# Task to carry out:
Could you reproduce, word for word, everything below from the line containing "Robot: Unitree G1" down to the line containing "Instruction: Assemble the", with both of those lines included and no others?

# Data section:
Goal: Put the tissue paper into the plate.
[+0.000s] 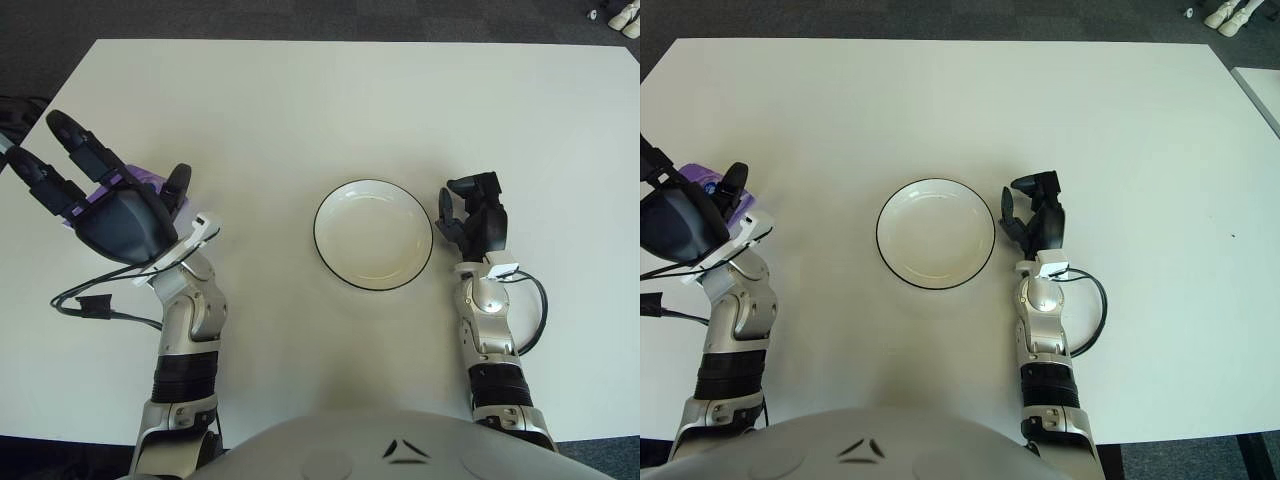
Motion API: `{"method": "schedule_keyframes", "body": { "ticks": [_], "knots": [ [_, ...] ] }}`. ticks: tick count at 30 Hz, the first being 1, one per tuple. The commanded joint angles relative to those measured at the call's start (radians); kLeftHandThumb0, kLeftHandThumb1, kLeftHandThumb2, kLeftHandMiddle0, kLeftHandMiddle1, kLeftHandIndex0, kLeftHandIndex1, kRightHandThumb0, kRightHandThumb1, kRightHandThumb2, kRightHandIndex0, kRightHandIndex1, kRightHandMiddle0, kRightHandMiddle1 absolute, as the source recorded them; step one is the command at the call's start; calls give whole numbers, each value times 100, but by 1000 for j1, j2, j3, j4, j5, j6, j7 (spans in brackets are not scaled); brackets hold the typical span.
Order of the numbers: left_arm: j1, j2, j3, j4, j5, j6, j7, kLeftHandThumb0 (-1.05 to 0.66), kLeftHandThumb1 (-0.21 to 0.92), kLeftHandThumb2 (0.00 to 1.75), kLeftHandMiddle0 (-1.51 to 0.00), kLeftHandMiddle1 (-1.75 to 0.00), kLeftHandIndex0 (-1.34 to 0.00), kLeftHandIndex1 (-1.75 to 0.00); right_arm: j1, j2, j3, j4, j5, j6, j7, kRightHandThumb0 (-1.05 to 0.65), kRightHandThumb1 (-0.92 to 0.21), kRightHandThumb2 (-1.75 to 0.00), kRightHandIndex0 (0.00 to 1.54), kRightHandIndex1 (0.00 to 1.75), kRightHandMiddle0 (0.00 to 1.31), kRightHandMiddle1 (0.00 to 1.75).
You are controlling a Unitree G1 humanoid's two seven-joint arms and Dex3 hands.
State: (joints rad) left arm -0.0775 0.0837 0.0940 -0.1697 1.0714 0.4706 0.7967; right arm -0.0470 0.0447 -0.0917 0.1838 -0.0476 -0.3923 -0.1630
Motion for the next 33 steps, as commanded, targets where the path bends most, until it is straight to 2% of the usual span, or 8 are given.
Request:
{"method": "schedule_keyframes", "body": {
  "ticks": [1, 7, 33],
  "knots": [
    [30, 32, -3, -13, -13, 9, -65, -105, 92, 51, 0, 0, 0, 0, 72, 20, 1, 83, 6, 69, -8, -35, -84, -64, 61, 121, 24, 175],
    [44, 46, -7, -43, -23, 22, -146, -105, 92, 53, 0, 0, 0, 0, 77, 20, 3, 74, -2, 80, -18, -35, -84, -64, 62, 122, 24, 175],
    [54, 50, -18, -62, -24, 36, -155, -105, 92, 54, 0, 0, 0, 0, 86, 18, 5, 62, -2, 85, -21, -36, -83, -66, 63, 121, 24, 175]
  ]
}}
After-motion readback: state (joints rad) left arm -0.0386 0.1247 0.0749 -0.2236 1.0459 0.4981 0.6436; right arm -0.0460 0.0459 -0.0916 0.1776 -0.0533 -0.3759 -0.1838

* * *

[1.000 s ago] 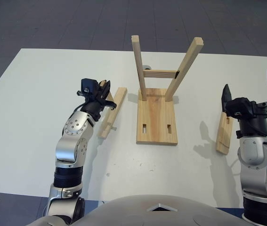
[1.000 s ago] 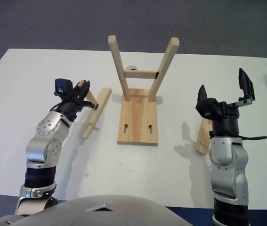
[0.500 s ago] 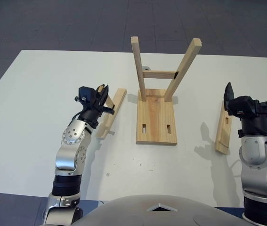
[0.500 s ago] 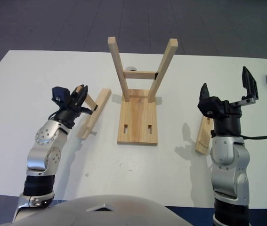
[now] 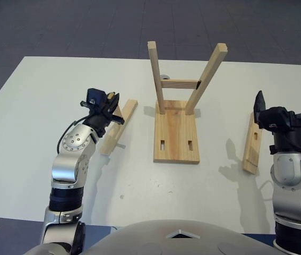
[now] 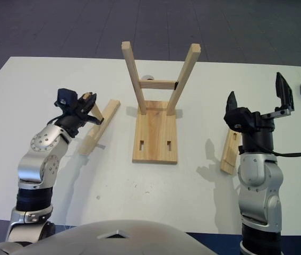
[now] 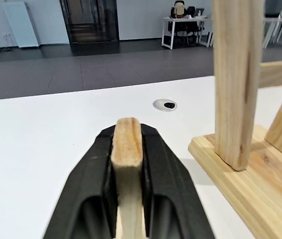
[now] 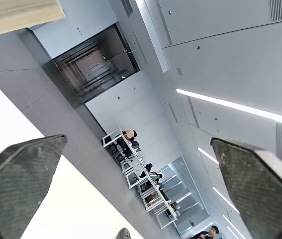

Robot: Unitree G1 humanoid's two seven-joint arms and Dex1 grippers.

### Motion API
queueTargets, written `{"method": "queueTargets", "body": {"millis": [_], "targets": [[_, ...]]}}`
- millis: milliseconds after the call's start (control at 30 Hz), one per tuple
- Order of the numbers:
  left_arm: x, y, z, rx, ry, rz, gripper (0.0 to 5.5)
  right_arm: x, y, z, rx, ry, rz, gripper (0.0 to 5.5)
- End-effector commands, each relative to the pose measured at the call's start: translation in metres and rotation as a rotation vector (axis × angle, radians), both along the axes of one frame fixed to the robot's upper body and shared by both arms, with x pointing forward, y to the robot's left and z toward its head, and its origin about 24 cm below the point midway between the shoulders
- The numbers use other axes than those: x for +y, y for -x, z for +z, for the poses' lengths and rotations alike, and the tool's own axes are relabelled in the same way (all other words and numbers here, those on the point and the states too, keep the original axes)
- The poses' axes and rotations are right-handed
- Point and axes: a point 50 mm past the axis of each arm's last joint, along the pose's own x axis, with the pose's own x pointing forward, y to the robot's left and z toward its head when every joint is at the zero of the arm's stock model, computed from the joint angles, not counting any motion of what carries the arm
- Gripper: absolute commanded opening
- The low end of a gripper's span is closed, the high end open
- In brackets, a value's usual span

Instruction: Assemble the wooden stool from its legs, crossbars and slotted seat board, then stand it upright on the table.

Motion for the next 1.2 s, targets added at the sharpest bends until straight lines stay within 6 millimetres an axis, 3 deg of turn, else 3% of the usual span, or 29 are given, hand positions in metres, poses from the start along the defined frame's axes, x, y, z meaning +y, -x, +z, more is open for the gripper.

# Result of the task:
Robot: Unitree G1 humanoid's two seven-joint arms and Dex1 grippers.

### Motion API
queueTargets, written `{"method": "queueTargets", "body": {"millis": [_], "targets": [[_, ...]]}}`
- millis: milliseconds after the call's start (control at 30 Hz), one per tuple
- Order of the numbers:
  left_arm: x, y, z, rx, ry, rz, gripper (0.0 to 5.5)
  right_arm: x, y, z, rx, ry, rz, gripper (0.0 to 5.5)
- End-effector commands, each relative to the pose measured at the call's start: translation in metres and rotation as a rotation vector (axis × angle, radians), both along the axes of one frame fixed to the robot's upper body and shared by both arms, with x pointing forward, y to the robot's left and z toward its head, and its origin about 24 cm below the point midway between the shoulders
- The numbers use other axes than those: x for +y, y for -x, z for +z, for the poses' lengths and rotations alike, and the tool's own axes are relabelled in the same way (all other words and numbers here, those on the point and the states too, keep the original axes)
- The poses' axes and rotations are right-handed
- Point and axes: a point 50 mm past the axis of each arm's last joint, along the pose's own x axis, with the pose's own x pointing forward, y to the robot's left and z toward its head when every joint is at the zero of the arm's stock model, computed from the joint angles, not counting any motion of what carries the arm
- Gripper: absolute commanded opening
- The low end of a gripper's span is closed, the high end open
- In brackets, a value's usual span

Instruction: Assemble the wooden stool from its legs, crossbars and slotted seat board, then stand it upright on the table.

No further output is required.